Nothing in the entries may be altered; copy them all exactly.
++++++++++
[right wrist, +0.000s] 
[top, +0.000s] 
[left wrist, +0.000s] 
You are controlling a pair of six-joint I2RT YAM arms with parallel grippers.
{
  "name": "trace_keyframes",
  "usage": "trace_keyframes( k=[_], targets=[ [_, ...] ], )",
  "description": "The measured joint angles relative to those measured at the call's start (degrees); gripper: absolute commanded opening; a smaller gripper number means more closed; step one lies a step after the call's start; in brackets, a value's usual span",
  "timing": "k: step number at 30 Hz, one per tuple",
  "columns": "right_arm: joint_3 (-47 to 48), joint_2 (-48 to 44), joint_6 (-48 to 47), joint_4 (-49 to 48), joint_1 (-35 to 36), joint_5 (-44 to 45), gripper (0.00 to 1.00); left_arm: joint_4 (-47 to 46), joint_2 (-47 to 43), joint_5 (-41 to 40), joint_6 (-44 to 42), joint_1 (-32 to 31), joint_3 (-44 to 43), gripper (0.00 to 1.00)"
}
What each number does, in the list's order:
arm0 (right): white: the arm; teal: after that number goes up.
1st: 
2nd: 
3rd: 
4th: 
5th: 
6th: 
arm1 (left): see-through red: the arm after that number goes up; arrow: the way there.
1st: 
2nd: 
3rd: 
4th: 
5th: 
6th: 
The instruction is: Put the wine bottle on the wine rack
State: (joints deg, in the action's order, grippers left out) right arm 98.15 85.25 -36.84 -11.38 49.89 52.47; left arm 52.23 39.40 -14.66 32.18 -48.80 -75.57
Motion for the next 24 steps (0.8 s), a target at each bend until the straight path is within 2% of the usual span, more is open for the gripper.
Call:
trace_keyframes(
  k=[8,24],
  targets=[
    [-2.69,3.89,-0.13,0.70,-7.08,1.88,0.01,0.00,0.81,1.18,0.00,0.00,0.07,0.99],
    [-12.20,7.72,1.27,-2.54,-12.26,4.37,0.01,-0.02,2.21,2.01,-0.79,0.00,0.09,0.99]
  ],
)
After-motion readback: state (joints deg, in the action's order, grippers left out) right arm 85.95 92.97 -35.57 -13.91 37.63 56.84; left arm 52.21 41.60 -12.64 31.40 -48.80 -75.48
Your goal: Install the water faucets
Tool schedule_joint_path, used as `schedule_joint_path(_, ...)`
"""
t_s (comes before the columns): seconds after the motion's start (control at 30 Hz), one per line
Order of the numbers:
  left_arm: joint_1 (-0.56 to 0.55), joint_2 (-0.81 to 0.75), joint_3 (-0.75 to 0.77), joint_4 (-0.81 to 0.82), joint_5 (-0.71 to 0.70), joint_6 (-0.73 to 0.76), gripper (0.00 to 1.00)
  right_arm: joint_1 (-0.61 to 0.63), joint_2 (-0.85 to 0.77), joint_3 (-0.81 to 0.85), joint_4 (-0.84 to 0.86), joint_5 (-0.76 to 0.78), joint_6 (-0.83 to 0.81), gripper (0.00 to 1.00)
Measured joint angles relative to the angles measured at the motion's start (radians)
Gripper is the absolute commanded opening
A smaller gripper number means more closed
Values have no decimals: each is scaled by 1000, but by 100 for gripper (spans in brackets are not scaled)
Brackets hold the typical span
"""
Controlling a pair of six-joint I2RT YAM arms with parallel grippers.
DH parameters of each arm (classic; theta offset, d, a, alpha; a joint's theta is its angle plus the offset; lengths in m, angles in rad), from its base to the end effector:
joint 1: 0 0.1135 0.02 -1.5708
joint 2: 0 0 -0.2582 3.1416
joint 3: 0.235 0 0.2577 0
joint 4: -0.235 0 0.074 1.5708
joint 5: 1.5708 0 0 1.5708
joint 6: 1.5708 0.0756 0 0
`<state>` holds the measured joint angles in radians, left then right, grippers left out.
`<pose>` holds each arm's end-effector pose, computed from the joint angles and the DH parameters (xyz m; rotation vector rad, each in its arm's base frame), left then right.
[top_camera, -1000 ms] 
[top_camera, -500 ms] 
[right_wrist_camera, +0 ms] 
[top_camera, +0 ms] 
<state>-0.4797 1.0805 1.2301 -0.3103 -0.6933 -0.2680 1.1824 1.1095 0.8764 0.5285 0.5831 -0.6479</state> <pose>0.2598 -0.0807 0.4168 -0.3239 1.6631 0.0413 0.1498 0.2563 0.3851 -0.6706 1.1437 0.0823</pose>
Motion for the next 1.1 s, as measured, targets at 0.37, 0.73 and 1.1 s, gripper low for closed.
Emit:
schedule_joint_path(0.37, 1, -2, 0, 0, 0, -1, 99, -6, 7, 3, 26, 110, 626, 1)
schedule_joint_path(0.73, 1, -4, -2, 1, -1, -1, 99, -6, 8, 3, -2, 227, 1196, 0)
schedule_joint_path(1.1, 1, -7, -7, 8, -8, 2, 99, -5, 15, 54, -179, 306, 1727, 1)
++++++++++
### ANSWER TO THE EXERCISE
[right wrist, +0.000s] 
[top, +0.000s] 
[left wrist, +0.000s] 
You are controlling a pair of six-joint I2RT YAM arms with parallel grippers.
{
  "name": "trace_keyframes",
  "usage": "trace_keyframes( k=[_], targets=[ [_, ...] ], )",
  "description": "The measured joint angles relative to those measured at the call's start (degrees); gripper: absolute commanded opening; a smaller gripper number means more closed; step one lies a step after the call's start; in brackets, a value's usual span",
  "timing": "k: step number at 30 Hz, one per tuple",
  "columns": "right_arm: joint_3 (-47 to 48), joint_2 (-48 to 44), joint_6 (-48 to 47), joint_4 (-49 to 48), joint_1 (-35 to 36), joint_5 (-44 to 45), gripper (0.00 to 1.00); left_arm: joint_4 (-47 to 46), joint_2 (-47 to 43), joint_5 (-41 to 40), joint_6 (-44 to 42), joint_1 (-32 to 31), joint_3 (-44 to 43), gripper (0.00 to 1.00)"
}
What each number does, in the list's order:
arm0 (right): white: the arm; teal: after that number goes up.
1st: 
2nd: 
3rd: 
4th: 
5th: 
6th: 
arm1 (left): see-through red: the arm after that number goes up; arrow: the way there.
1st: 
2nd: 
3rd: 
4th: 
5th: 
6th: 
The instruction is: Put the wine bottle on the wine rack
State: (joints deg, in the action's order, grippers left out) right arm 98.15 85.25 -36.84 -11.38 49.89 52.47; left arm 52.23 39.40 -14.66 32.18 -48.80 -75.57
Motion for the next 24 steps (0.8 s), a target at each bend until the straight path is within 2% of the usual span, more is open for the gripper.
Call:
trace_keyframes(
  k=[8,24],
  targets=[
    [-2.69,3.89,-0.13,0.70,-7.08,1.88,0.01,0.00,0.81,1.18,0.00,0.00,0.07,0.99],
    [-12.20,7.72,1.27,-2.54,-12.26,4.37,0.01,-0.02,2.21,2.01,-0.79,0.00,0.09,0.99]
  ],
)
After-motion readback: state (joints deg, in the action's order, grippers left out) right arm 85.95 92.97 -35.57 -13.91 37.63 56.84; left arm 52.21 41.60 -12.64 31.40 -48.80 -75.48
Your goal: Install the water faucets
Tool schedule_joint_path, used as `schedule_joint_path(_, ...)`
"""
t_s (comes before the columns): seconds after the motion's start (control at 30 Hz), one per line
Order of the numbers:
  left_arm: joint_1 (-0.56 to 0.55), joint_2 (-0.81 to 0.75), joint_3 (-0.75 to 0.77), joint_4 (-0.81 to 0.82), joint_5 (-0.71 to 0.70), joint_6 (-0.73 to 0.76), gripper (0.00 to 1.00)
  right_arm: joint_1 (-0.61 to 0.63), joint_2 (-0.85 to 0.77), joint_3 (-0.81 to 0.85), joint_4 (-0.84 to 0.86), joint_5 (-0.76 to 0.78), joint_6 (-0.83 to 0.81), gripper (0.00 to 1.00)
Measured joint angles relative to the angles measured at the motion's start (radians)
Gripper is the absolute commanded opening
A smaller gripper number means more closed
Values have no decimals: each is scaled by 1000, but by 100 for gripper (spans in brackets are not scaled)
Brackets hold the typical span
"""
Controlling a pair of six-joint I2RT YAM arms with parallel grippers.
DH parameters of each arm (classic; theta offset, d, a, alpha; a joint's theta is its angle plus the offset; lengths in m, angles in rad), from its base to the end effector:
joint 1: 0 0.1135 0.02 -1.5708
joint 2: 0 0 -0.2582 3.1416
joint 3: 0.235 0 0.2577 0
joint 4: -0.235 0 0.074 1.5708
joint 5: 1.5708 0 0 1.5708
joint 6: 1.5708 0.0756 0 0
`<state>` holds the measured joint angles in radians, left then right, grippers left out.
`<pose>` holds each arm's end-effector pose, computed from the joint angles and the DH parameters (xyz m; rotation vector rad, each in its arm's base frame), left then right.
[top_camera, -1000 ms] 
[top_camera, -500 ms] 
[right_wrist_camera, +0 ms] 
[top_camera, +0 ms] 
<state>-0.4797 1.0805 1.2301 -0.3103 -0.6933 -0.2680 1.1824 1.1095 0.8764 0.5285 0.5831 -0.6479</state> <pose>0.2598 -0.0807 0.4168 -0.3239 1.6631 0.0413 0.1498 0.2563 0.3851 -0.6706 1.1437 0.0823</pose>
Motion for the next 1.1 s, as measured, targets at 0.37, 0.73 and 1.1 s, gripper low for closed.
Emit:
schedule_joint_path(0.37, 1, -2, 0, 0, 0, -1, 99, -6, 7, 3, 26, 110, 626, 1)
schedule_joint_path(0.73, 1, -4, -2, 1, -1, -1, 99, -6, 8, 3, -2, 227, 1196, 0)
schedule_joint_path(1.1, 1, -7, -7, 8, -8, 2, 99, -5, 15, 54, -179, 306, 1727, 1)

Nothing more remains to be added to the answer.